SSH – Understanding SSH Tunneling and Port Forwarding

sshssh-tunnel

I ask you to help me establish tunnels to meet the following needs:

There is server LocalTest, on which I am root, so I can do anything (Debian SSH). This server is enabled to access (IP filtering is present on the other party) port 443 a server which we can call WebserviceServer. I want to enable person who can not open SSH to localtest to reach WebserviceServer:443. So I need to open a server port on Localtest (for example 10000), and forward all content to WebserviceServer:443. This is the first task.

The second task is, that on a specific port LocalTest is listening as web service server (8099). I need to forward it time by time to the port of different workstations for testing reasons. So all traffic and connection coming to LocalTest:8099 needs to be forwarded to somestation(call it John):someport(5000).

Could you help me with the ssh commands I need to issue on Localtest to meet the needs?

Best Answer

Both of your problems don't sound to me like ssh tunnelling would be the best solution.

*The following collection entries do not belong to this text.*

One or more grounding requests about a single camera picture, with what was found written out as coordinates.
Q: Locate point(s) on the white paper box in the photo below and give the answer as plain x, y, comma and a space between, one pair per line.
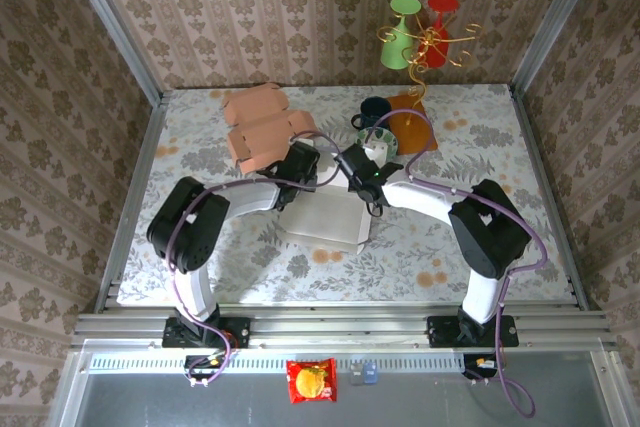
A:
325, 222

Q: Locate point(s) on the orange paper box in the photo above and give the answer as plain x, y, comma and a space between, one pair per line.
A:
260, 137

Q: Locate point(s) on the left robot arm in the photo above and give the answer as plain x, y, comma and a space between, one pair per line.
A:
190, 227

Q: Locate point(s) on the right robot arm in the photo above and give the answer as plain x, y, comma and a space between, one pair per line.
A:
490, 232

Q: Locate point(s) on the green leaf pattern bowl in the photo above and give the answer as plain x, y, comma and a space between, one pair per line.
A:
387, 137

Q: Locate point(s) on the orange wooden board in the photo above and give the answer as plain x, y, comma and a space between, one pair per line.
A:
417, 132

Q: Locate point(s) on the floral table cover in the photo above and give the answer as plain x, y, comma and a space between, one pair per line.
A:
350, 272

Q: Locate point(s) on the dark blue mug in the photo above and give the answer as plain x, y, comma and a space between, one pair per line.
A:
372, 107

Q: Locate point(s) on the green goblet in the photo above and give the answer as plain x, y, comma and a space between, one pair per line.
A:
395, 52

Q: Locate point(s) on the perforated metal strip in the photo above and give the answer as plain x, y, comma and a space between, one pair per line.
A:
270, 363

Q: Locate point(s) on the small blue sachet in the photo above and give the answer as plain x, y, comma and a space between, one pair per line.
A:
370, 376

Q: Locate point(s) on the small grey sachet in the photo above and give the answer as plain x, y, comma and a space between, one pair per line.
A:
356, 376

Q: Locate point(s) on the red snack packet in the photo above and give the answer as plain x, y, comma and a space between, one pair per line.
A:
310, 382

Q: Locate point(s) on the red goblet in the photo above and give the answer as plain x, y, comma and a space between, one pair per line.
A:
442, 3

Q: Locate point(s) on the grey metal shelf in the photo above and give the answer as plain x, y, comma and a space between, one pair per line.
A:
425, 402

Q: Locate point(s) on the aluminium front rail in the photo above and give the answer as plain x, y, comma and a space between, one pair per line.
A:
340, 327

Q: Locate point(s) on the aluminium side rail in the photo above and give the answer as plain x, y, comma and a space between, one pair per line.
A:
536, 147
149, 137

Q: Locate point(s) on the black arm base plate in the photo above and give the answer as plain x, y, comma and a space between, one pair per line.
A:
240, 332
440, 332

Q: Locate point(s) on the aluminium frame post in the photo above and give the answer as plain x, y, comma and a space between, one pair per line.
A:
115, 22
555, 22

but still here are some of the ideas I came up with to achieve these goals:

Problem 1: using LocalTest as a reverse proxy for WebserviceServer

localtest:~ $ ssh -L *:10000:webserviceserver:443 localhost

make sure you allow "GatewayPorts" and "AllowTcpForwarding" in /etc/ssh/sshd_config on LocalTest and sshd is restarted.

Explanation

this opens up a connection from localtest to it self and at the same time creates a tunnel listening on port 10000 on all interfaces of localtest redirecting traffic to webserviceserver port 443

Problem 2: redirecting traffic to test workstations

with ssh this is actually the same as Problem 1

localtest:~ $ ssh -L *:8099:somestation1:5000 localhost

if you want to connect to another Test Workstation simply quit the first connection and use something like

localtest:~ $ ssh -L *:8099:somestation2:5002 localhost

Explanation

as it is basically the same solution as with problem 1 it has also the same explanation (just different hosts and ports :-) )

some thoughts

Keep in mind that both of the previous solutions open up the target systems (webserviceserver, somestationX) to anyone with access to LocalTest

And as I mentioned in the beginning I don't think ssh is the right tool to do this for a few reasons. Some of them being:

  • with ssh you can only tunnel tcp traffic easily
  • ssh is rarely the best solution for permanent tunnels
  • Problem 1 sounds more like a case for a reverse proxy to me (or iptables as mentioned by others)
  • Problem 2 definitely sounds like a case for iptables to me

I'd personally setup a simple script for the second problem which allows you to reset the iptables rules for each test system you want to use, something like

localtest:~ # reset_target somestation

such a script would have to delete an old redirect (to another test workstation) in iptables and then setup the new one. I'm not quite fluent with the iptables syntax at the moment and so I can't provide such a script right away but I'm sure somebody here could help you out with something like that if needed.